— Task —
The line containing "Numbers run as" and each line after it, through the final line of the data, are to be retyped exactly, with pictures left out.

— Information supplied —
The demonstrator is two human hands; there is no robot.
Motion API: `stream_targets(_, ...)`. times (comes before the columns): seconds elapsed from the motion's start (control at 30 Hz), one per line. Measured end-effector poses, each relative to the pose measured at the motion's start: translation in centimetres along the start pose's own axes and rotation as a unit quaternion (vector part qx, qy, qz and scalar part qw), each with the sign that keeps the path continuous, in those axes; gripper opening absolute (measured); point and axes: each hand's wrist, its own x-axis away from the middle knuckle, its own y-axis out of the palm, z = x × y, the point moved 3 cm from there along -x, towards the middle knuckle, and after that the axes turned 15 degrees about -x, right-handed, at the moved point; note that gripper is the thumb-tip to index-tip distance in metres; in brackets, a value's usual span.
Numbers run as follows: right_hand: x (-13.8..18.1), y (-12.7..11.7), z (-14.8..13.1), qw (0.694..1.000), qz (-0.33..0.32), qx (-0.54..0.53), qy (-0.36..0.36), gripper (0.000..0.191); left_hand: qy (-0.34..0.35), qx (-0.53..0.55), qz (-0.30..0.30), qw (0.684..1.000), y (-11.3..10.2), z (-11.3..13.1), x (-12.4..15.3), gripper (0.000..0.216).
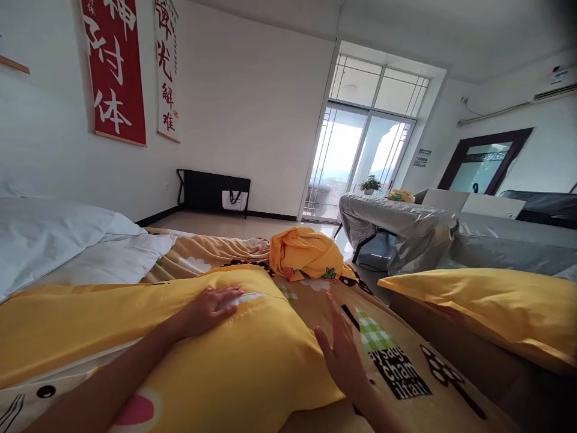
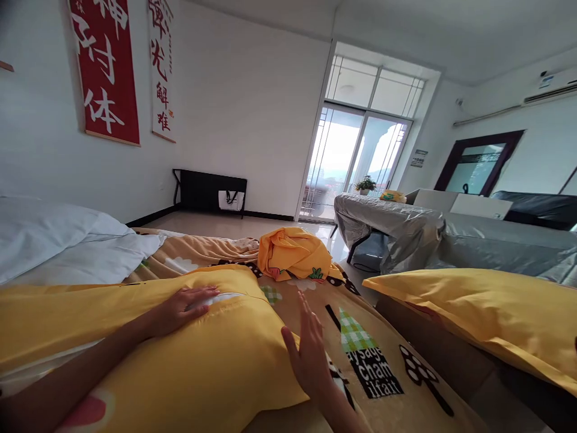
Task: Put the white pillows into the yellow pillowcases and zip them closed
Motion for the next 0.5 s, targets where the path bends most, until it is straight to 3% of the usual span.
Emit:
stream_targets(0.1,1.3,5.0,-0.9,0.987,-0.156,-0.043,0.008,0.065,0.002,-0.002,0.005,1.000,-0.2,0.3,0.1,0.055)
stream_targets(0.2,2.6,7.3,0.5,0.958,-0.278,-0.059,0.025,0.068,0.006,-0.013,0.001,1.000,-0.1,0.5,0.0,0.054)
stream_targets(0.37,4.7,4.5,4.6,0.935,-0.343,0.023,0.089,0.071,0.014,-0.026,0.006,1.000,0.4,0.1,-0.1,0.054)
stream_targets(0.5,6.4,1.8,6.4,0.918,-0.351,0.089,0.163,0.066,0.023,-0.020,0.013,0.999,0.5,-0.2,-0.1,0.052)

— Solution for this task —
Numbers run as follows: right_hand: x (-13.8..18.1), y (-12.7..11.7), z (-14.8..13.1), qw (0.694..1.000), qz (-0.33..0.32), qx (-0.54..0.53), qy (-0.36..0.36), gripper (0.000..0.191); left_hand: qy (-0.34..0.35), qx (-0.53..0.55), qz (-0.30..0.30), qw (0.684..1.000), y (-11.3..10.2), z (-11.3..13.1), x (-12.4..15.3), gripper (0.000..0.216).
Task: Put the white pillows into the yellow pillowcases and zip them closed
Motion for the next 0.5 s, targets where the path bends most, until it is straight to 3% of the usual span.
Emit:
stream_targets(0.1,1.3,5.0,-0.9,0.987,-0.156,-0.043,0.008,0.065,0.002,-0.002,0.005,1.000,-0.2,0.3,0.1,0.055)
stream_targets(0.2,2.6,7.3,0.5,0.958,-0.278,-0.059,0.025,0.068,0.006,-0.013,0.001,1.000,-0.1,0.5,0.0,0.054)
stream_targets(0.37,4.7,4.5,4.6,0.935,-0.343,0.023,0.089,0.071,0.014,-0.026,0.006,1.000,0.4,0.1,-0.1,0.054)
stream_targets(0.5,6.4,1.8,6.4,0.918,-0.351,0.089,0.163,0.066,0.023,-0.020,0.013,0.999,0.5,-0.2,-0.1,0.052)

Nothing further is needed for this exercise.